Islay’s Three Distilleries Path
Port Ellen in the south of Islay

It’s dark, dreich and blowing a gale. The clocks have gone back and the nights are drawing in. It’s not exactly the weather to tempt you out of doors. On the other hand, it can be a time to start planning for spring, for the better weather and longer days. So if you’re sitting comfortably with your iScot magazine, let me offer you a suggestion for a perfect day out. Imagine exploring the rugged beauty of a Scottish island, uncovering its intriguing and often turbulent history, rounded off by Scotland’s finest, a dram of single malt whisky.

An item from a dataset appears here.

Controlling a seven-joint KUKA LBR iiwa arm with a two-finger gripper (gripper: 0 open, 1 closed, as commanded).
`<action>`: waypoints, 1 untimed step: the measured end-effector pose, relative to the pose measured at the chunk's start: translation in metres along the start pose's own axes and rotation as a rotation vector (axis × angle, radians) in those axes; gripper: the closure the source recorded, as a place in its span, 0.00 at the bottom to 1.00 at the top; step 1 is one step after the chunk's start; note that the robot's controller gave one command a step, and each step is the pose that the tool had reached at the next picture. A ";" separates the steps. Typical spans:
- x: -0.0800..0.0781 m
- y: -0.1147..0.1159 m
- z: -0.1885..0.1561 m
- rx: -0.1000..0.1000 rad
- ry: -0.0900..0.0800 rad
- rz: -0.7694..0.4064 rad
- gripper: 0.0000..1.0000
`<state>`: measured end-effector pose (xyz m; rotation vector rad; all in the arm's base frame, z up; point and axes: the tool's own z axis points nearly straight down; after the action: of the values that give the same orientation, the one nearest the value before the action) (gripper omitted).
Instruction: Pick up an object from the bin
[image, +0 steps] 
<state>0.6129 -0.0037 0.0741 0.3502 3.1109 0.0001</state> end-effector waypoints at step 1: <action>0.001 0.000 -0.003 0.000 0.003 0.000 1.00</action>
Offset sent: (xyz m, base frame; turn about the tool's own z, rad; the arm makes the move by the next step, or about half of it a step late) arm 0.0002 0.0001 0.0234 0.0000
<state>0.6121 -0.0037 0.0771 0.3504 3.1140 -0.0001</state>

Sound appealing? Then the island of Islay and the Three Distilleries Path could be just the place for you.

Islay isn’t known as the “Queen of the Hebrides” without good reason

Running from the little town of Port Ellen to Ardbeg this new path is a safe, traffic-free, 5km route for walkers and cyclists. Along the way you can visit Laphroaig, Lagavulin and Ardbeg distilleries, sample their delights then return to Port Ellen in safety. But there’s more to the Three Distilleries Path than this. You won’t just sample the delights of some of Islay’s finest malts, you’ll also have the opportunity to discover aspects of the island’s rich culture and history. And Islay isn’t known as the “Queen of the Hebrides” without good reason.

The Croft Walk

The Path starts at the gates of Port Ellen Primary School and heads east towards Laphroaig, the first of the three distilleries. But why not start by taking the Croft Walk spur up towards Kilbride Farm. Scottish islands are noticeably rocky and our pre-historic ancestors made good use of this, erecting megaliths and chambered cairns galore. And right away you’ll see an impressive 16-foot standing stone, with another one atop the hill. You have to wonderwhat motivated people to go to such an effort. What were they trying to say? Were they trying to appease some feared deity? Were they creating enormous sun dials? We can speculate, but ultimately it’s still a mystery.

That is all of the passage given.